Ahí hay un eslabón perdido. Grinberg aclara. Dice que el mundo “está inserto en una epidemia de cáncer agudísima, que tiene que ver con la alimentación, con la calidad del agua, del aire y con la seguridad alimentaria, una materia en pañales que la industria se ocupa de soslayar o desplazar. Cada vez hay más testimonios de laboratorios químicos independientes que sostienen que la ingesta de productos transgénicos termina resintiendo el organismo”. Y critica a la “industria química farmacéutica y médica, apuntada a socorrer a víctimas, no a suprimir las causas del mal”.
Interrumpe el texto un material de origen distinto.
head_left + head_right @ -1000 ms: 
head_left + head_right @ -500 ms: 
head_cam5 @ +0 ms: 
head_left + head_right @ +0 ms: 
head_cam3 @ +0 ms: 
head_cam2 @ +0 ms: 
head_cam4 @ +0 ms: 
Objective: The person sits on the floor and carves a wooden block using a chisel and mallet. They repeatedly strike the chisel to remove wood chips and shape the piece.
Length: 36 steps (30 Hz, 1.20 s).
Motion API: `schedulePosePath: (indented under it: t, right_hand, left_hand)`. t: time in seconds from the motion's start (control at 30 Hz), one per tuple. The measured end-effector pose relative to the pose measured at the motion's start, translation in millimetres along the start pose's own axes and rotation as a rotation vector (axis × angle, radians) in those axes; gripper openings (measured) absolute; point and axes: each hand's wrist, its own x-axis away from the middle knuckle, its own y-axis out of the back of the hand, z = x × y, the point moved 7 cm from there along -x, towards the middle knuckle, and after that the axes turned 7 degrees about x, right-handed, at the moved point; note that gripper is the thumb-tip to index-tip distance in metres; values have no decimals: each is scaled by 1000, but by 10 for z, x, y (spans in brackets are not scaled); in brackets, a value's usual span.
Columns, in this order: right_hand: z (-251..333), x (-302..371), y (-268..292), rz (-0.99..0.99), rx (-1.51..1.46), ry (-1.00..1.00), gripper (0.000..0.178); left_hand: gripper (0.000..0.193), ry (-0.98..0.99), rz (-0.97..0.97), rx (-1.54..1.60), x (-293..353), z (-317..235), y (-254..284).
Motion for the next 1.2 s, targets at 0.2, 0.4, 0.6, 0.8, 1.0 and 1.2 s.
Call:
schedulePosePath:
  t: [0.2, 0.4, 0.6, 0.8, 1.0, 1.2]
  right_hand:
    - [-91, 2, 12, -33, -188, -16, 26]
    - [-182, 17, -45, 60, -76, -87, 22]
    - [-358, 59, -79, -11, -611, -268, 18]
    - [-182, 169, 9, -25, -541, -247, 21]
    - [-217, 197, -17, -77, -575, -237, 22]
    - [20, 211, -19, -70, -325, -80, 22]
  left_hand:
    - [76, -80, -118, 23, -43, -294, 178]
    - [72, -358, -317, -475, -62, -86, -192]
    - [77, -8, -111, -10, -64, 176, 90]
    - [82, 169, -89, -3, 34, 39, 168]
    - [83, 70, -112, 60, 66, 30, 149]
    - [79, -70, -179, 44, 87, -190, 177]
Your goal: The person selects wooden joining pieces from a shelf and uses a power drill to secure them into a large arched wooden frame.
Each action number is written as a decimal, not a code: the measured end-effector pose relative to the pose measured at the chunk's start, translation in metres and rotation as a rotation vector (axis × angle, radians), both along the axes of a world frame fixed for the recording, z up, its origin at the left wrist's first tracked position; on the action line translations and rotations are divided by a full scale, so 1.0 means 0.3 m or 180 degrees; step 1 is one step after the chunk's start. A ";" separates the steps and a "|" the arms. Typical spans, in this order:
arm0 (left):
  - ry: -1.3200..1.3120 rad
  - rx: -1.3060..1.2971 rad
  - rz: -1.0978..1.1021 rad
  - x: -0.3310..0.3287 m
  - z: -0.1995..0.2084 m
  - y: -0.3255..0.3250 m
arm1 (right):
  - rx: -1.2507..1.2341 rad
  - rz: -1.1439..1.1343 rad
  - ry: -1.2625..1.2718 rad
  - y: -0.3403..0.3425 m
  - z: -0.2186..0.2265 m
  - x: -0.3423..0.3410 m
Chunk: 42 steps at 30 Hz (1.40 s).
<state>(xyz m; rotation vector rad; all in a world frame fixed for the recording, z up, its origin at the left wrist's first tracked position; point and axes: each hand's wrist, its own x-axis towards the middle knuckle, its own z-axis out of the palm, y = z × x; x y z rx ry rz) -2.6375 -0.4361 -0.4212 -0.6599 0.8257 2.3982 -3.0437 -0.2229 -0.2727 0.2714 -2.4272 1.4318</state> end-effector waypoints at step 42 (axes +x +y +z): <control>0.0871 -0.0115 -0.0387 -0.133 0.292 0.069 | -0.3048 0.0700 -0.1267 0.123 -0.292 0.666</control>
Contra los transgénicos, Grinberg rescata el movimiento argentino de producción orgánica que “permite a alguna gente abastecerse directamente del productor”. Y ve como “señales saludables, la multiplicación de mercados barriales de productos orgánicos, de la mano de la separación selectiva de basura y la difusión de semillas”.
También destaca la “actividad esclarecedora de algunos grupos”. Y es un convencido de que veganos y vegetarianos son la prueba y la confirmación de que se trata de una decisión saludable. Los verdes, asegura, son más sanos. Aunque, reconoce que “es de la clase adinerada de donde están saliendo las iniciativas, todavía falta gente que descubra el potencial de la pobreza para hacer alternativas. Y el sueño de los pobres argentinos es ser clase media. La Argentina está a contramano de la historia. Está orgullosa de su producción sojera transgénica, de su plan nuclear, de su fracking, de destruir sus glaciares, de hacer megarepresas con China. No estamos muy verdes que digamos”.